> Your task
Go through the entries below and print, exactly, the lines starting at the one with "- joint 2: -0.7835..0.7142" and ending at the one with "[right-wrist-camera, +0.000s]", keeping both ends and no others.

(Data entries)
━━━
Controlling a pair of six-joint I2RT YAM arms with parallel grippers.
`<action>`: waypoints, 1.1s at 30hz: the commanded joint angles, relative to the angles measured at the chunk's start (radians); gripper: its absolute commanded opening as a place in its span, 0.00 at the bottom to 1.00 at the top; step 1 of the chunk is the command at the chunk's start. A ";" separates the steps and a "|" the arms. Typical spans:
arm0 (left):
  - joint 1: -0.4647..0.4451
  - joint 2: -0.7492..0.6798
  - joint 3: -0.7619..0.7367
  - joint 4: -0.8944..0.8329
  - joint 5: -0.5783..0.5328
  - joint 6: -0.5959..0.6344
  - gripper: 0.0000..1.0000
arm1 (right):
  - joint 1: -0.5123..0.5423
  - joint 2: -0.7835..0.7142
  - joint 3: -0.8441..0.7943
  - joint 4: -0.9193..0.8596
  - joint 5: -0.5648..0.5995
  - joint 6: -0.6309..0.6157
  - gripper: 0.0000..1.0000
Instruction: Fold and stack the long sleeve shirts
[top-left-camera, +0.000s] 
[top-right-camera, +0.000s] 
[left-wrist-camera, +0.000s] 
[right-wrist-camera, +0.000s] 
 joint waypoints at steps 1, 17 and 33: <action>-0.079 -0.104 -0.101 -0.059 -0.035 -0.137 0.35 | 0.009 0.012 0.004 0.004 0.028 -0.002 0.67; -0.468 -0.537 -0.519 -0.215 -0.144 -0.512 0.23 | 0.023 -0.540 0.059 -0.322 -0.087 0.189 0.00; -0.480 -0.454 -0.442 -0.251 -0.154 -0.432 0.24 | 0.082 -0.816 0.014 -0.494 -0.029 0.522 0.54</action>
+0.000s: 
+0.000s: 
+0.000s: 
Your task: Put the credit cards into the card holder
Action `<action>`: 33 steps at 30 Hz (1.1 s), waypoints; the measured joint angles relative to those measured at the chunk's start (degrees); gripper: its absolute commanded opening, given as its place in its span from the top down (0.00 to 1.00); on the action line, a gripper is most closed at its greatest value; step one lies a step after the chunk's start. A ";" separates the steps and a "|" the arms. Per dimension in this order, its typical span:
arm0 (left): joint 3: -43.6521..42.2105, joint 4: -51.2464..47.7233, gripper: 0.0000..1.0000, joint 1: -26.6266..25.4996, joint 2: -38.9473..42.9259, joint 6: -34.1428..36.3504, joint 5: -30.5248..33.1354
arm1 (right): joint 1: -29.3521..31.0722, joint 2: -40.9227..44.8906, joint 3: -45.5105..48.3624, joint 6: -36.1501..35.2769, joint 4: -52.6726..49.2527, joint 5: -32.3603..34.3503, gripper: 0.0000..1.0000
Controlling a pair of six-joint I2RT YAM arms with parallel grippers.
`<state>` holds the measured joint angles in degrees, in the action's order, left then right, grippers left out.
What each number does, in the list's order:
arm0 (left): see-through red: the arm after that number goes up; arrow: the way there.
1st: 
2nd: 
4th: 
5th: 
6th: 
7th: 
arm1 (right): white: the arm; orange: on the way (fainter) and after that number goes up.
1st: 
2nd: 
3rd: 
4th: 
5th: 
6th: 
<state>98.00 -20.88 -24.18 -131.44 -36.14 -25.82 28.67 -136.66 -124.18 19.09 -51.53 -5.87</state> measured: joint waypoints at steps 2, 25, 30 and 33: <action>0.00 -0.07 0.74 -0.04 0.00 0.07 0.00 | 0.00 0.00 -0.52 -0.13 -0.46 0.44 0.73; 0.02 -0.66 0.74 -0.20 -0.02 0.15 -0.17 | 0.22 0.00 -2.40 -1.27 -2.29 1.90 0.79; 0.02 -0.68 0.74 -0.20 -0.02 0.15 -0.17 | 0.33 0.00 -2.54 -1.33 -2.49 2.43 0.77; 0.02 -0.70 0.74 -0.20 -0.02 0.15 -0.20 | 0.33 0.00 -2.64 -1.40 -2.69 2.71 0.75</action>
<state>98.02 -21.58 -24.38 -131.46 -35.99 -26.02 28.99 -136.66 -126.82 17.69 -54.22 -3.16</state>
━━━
> Answer section
  - joint 2: -0.7835..0.7142
  - joint 3: -0.8441..0.7943
  - joint 4: -0.9193..0.8596
  - joint 5: -0.5648..0.5995
  - joint 6: -0.6309..0.6157
  - gripper: 0.0000..1.0000
Instruction: Fold and stack the long sleeve shirts
[top-left-camera, +0.000s] 
[top-right-camera, +0.000s] 
[left-wrist-camera, +0.000s] 
[right-wrist-camera, +0.000s] 

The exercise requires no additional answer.